# Data block
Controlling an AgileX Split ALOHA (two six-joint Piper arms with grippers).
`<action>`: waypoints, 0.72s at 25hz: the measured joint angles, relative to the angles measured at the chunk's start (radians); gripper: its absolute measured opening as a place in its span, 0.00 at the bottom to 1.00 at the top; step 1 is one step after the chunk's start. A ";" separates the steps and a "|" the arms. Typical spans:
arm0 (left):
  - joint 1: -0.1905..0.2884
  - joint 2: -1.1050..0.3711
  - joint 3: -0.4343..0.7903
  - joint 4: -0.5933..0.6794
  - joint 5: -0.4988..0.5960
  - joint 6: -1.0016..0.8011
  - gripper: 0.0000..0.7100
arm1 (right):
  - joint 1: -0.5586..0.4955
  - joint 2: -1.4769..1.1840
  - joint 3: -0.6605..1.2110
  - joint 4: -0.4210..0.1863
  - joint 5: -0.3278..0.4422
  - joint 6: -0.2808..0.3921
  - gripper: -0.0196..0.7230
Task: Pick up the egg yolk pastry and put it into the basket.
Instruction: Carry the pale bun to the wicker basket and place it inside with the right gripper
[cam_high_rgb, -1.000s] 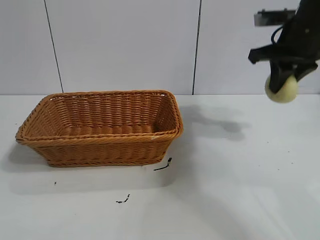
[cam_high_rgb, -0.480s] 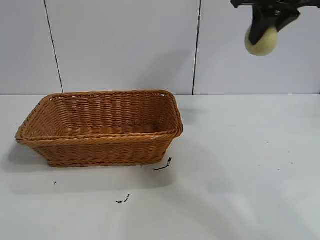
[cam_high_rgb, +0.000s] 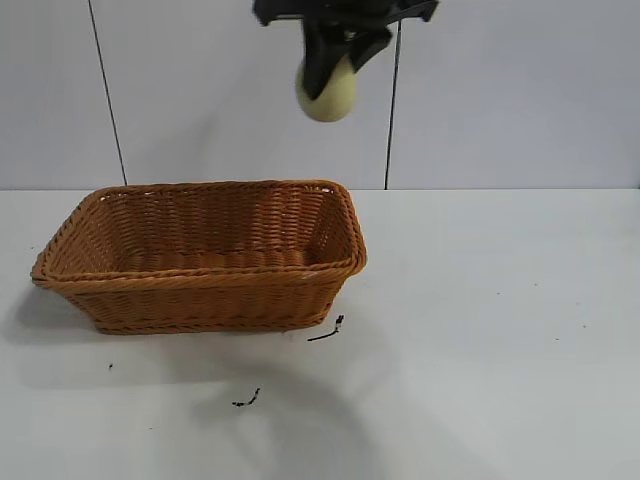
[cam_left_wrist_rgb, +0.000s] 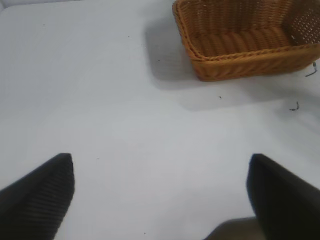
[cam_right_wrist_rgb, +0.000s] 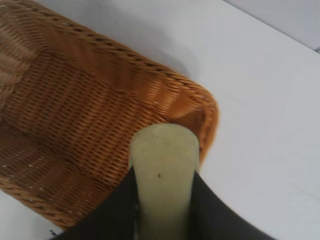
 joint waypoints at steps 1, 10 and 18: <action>0.000 0.000 0.000 0.000 0.000 0.000 0.98 | 0.020 0.018 0.000 0.001 -0.019 0.000 0.21; 0.000 0.000 0.000 0.000 0.000 0.000 0.98 | 0.120 0.204 -0.002 -0.027 -0.203 0.000 0.21; 0.000 0.000 0.000 0.000 0.000 0.000 0.98 | 0.117 0.292 -0.002 -0.061 -0.256 0.000 0.29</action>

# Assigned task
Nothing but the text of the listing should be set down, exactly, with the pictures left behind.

# Problem solution
Controlling an AgileX Split ALOHA (two six-joint Piper arms with grippers).
`<action>`: waypoints, 0.72s at 25hz: the measured joint angles, relative to the angles measured at the chunk's start (radians); gripper: its absolute measured opening as a place in its span, 0.00 at the bottom to 1.00 at the top; step 1 is one step after the chunk's start. A ";" separates the steps and a "|" the arms. Typical spans:
arm0 (left):
  - joint 1: -0.1905..0.2884
  - joint 2: -1.1050..0.3711
  - joint 3: -0.4343..0.7903
  - joint 4: -0.5933..0.6794
  - joint 5: -0.4988..0.5960
  - joint 6: -1.0016..0.8011
  - gripper: 0.0000..0.7100
arm1 (right):
  - joint 1: -0.5586..0.4955
  - joint 2: -1.4769..1.1840
  - joint 3: -0.6605..1.2110
  - joint 4: -0.4210..0.1863
  - joint 5: -0.3278..0.4422
  - joint 6: -0.2808..0.3921
  - gripper: -0.0196..0.7230
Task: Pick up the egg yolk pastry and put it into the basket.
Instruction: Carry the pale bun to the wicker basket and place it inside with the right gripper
[cam_high_rgb, -1.000s] 
[cam_high_rgb, -0.480s] 
[cam_high_rgb, +0.000s] 
[cam_left_wrist_rgb, +0.000s] 
[cam_right_wrist_rgb, +0.000s] 
 joint waypoints at steps 1, 10 and 18: <action>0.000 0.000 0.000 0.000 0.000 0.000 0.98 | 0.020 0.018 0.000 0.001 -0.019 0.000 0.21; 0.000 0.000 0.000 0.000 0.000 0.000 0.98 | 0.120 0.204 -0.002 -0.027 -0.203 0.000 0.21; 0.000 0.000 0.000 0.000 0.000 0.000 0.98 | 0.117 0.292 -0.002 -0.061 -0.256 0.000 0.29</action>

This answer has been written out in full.